TASK DIRECTIONS:
The lines to return are those below that contain the word "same".

RECORD EXCERPTS:
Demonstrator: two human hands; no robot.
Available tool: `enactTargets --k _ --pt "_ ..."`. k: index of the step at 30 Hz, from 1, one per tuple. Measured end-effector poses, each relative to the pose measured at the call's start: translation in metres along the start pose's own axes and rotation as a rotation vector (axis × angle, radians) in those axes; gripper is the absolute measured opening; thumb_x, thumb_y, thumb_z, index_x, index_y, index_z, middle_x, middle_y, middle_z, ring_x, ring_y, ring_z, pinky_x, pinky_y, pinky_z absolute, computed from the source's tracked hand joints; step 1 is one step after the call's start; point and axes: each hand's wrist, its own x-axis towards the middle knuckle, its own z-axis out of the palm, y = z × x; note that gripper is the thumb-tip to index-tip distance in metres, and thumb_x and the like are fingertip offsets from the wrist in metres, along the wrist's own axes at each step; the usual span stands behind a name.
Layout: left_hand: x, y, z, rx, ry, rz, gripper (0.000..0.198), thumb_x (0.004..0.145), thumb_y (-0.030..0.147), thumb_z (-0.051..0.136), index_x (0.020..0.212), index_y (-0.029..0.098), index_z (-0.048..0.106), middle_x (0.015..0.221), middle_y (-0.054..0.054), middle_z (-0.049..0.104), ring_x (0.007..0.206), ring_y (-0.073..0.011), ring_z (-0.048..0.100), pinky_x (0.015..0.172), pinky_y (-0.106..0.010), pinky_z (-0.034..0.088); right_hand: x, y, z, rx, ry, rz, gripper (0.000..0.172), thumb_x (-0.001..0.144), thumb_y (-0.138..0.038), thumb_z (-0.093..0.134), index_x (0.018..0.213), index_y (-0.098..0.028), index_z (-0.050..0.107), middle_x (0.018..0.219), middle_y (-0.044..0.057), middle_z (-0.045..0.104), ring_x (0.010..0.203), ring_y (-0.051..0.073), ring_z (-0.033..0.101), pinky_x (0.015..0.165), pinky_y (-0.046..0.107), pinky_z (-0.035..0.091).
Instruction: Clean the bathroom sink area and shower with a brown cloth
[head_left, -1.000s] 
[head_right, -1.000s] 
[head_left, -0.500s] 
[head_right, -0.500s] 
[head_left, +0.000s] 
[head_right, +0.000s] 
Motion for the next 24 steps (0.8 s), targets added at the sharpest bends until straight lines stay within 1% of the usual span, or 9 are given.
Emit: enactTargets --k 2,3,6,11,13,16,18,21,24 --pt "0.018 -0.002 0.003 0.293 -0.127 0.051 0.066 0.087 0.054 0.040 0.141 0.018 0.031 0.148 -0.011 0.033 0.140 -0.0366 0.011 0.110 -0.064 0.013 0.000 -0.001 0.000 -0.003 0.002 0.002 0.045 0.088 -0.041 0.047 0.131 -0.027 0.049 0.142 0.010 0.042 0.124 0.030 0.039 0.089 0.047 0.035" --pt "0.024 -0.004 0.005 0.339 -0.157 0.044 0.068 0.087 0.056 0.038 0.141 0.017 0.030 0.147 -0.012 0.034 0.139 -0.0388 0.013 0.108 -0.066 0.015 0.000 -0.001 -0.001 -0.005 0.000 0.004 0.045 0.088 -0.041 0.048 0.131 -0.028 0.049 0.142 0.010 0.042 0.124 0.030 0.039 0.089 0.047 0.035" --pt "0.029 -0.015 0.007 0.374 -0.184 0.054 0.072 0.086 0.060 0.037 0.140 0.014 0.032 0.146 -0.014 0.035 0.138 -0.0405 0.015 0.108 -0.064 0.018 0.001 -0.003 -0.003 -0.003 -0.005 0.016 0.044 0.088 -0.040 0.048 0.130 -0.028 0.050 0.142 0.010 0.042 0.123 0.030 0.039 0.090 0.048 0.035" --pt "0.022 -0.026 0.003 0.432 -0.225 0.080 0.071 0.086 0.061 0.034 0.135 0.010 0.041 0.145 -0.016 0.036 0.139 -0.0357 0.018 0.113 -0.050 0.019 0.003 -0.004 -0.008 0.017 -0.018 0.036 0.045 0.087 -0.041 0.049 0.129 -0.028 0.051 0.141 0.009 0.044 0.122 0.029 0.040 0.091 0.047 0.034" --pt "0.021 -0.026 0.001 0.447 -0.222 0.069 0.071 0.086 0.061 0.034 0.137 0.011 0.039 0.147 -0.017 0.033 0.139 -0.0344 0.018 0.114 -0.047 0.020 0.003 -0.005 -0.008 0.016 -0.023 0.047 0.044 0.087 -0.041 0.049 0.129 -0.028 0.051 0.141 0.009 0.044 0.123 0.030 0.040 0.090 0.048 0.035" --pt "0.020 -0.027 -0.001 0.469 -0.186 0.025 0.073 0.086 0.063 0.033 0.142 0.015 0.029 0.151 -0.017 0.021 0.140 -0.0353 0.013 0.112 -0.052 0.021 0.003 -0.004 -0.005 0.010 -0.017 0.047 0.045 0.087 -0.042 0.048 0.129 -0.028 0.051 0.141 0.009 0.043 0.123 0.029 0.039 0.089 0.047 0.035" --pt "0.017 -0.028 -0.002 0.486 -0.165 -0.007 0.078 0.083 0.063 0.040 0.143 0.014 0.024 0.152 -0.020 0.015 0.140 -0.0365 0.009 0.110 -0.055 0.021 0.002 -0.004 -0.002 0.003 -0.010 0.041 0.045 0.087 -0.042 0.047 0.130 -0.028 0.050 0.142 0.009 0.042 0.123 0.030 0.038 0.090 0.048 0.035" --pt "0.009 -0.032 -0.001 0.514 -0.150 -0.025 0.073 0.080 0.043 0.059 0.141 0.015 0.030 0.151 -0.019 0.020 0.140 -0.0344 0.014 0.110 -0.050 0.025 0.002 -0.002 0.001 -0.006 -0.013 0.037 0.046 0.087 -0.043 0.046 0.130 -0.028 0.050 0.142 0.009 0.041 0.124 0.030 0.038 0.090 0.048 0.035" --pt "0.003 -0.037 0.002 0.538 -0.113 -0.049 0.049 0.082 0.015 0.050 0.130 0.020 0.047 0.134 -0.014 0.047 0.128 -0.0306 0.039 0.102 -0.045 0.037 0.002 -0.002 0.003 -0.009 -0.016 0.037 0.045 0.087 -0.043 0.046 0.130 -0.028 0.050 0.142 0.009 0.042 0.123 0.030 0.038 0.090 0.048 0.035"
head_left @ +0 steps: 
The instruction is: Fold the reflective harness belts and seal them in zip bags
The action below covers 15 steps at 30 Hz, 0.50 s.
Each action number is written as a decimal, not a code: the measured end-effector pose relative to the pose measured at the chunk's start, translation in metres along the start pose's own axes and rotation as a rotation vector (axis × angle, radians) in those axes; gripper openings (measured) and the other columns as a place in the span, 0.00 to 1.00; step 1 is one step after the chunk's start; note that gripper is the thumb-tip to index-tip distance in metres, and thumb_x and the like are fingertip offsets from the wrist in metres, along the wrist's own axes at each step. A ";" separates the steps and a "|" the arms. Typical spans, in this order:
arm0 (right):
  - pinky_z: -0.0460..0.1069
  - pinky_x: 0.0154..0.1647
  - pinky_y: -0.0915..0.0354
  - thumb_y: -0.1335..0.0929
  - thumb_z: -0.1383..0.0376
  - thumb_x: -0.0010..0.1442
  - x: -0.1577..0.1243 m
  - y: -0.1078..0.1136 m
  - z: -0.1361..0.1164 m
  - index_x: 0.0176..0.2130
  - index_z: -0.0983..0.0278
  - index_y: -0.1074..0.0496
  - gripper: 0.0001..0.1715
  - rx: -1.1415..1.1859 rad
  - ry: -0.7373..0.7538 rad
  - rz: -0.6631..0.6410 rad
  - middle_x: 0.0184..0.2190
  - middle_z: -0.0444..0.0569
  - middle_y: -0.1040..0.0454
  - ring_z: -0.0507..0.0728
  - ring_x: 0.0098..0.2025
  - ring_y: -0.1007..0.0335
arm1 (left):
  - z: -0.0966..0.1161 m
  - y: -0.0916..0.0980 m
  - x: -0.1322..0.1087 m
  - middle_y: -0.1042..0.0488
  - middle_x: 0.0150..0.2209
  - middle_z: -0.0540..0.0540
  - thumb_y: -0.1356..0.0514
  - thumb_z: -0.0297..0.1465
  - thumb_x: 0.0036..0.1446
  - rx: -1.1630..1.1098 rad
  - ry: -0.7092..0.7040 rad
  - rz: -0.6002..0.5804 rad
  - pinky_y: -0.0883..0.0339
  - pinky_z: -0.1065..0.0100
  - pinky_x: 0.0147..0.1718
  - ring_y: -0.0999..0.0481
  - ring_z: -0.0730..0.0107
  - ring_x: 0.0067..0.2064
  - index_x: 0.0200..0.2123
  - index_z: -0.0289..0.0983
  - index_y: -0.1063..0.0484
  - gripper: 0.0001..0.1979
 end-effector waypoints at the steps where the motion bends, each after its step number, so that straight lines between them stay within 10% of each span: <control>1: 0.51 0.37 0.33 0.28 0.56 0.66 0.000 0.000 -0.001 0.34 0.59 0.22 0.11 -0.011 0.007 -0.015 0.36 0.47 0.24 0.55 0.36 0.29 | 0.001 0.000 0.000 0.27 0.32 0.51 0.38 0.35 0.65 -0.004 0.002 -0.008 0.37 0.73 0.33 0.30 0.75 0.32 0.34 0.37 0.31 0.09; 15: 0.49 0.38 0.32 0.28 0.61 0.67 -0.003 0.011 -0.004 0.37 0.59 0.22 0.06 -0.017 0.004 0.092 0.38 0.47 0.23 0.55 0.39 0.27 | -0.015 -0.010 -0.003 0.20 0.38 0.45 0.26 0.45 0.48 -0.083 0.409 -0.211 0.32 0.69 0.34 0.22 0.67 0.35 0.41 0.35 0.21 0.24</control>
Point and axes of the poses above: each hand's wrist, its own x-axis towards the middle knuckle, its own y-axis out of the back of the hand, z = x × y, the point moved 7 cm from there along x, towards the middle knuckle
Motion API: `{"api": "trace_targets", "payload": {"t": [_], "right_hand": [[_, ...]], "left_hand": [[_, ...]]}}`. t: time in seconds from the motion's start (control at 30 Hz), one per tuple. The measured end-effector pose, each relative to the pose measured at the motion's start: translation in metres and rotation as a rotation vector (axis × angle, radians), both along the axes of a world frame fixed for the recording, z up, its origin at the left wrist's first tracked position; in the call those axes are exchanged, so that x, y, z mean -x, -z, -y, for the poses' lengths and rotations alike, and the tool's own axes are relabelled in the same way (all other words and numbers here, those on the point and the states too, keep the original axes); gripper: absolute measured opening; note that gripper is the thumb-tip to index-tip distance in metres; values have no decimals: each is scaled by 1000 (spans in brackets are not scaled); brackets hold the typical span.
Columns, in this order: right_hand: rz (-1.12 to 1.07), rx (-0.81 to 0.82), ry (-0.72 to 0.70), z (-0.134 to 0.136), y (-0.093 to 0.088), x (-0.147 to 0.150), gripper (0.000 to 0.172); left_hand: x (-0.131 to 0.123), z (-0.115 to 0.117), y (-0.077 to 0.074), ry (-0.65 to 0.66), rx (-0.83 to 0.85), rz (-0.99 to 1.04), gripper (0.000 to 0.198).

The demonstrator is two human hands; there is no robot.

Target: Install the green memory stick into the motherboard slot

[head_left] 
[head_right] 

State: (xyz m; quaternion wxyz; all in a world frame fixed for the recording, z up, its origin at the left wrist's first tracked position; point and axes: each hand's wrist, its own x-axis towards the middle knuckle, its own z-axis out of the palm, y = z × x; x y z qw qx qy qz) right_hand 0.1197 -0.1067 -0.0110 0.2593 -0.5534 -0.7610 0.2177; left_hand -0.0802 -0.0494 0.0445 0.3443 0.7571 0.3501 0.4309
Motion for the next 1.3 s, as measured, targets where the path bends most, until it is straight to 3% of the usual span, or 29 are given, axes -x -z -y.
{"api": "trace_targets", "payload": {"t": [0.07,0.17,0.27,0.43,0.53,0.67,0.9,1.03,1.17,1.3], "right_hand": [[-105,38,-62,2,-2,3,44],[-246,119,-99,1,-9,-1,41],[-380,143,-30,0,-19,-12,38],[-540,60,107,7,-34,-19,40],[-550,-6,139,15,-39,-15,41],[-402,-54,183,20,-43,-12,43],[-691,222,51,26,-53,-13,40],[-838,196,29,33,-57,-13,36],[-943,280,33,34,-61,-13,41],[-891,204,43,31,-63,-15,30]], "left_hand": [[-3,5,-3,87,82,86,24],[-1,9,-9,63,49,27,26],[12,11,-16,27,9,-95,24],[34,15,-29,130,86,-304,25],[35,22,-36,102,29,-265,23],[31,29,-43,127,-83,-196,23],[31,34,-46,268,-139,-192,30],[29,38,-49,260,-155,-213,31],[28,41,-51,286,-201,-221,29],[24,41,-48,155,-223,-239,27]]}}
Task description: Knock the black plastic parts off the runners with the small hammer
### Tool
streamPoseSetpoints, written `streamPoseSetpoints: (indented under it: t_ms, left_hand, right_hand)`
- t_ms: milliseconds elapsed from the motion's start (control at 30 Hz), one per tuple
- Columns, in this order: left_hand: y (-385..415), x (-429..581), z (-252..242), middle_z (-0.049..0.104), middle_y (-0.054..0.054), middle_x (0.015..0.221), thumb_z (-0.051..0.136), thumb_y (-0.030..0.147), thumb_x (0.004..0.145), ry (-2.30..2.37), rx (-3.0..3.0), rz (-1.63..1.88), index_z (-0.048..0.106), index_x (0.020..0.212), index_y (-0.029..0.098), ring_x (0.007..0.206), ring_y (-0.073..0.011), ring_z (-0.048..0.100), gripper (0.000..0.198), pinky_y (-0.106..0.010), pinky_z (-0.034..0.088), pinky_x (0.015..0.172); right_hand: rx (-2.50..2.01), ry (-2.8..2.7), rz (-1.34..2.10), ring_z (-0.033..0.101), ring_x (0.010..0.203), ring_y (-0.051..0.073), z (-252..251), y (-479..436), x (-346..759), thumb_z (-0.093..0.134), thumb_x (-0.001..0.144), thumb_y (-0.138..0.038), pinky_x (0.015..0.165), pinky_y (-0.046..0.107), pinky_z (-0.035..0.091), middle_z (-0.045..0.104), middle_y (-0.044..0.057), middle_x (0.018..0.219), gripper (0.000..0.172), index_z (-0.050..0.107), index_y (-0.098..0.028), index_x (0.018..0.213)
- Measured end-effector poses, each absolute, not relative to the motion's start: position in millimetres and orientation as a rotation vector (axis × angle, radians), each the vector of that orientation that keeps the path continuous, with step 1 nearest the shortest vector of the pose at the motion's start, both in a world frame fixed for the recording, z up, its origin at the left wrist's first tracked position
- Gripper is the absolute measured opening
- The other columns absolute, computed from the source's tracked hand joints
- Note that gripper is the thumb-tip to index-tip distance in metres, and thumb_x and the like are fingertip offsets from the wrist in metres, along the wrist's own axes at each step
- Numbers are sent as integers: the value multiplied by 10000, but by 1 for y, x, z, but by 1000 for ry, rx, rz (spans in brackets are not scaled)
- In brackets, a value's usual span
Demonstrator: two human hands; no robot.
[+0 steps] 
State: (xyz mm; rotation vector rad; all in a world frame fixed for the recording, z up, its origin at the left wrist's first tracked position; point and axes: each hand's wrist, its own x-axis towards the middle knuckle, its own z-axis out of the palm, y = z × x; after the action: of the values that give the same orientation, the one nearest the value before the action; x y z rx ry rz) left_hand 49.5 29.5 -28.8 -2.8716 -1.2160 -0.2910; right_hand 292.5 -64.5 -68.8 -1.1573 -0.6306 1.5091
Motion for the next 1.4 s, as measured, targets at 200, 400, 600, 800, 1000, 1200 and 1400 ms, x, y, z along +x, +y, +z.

ANSWER TO THE PROBLEM:
Motion API: `{"api": "trace_targets", "payload": {"t": [_], "right_hand": [[_, ...]], "left_hand": [[_, ...]]}}`. t: time in seconds from the motion's start (control at 30 Hz), one per tuple. The measured end-effector pose, each relative to the pose measured at the motion's start: translation in metres and rotation as a rotation vector (axis × angle, radians), both along the axes of a world frame fixed for the recording, z up, its origin at the left wrist's first tracked position; in the call those axes are exchanged, so that x, y, z mean -x, -z, -y, for the poses' lengths and rotations alike, and the tool's own axes are relabelled in the same way (all other words and numbers here, those on the point and the states too, keep the original axes); gripper: absolute measured opening; note that gripper is the thumb-tip to index-tip distance in metres; values have no decimals: each is scaled by 1000 (spans in brackets are not scaled); brackets hold the typical span.
State: (xyz mm; rotation vector rad; all in a world frame fixed for the recording, z up, its origin at the left wrist's first tracked position; point and axes: each hand's wrist, its own x-axis towards the middle knuckle, its own z-axis out of the palm, y = z × x; after the action: of the values that give the same orientation, the one nearest the value before the action; x y z rx ry rz) left_hand 49.5 29.5 -28.8 -2.8716 -1.2160 -0.2910; right_hand 292.5 -64.5 -68.8 -1.1573 -0.6306 1.5091

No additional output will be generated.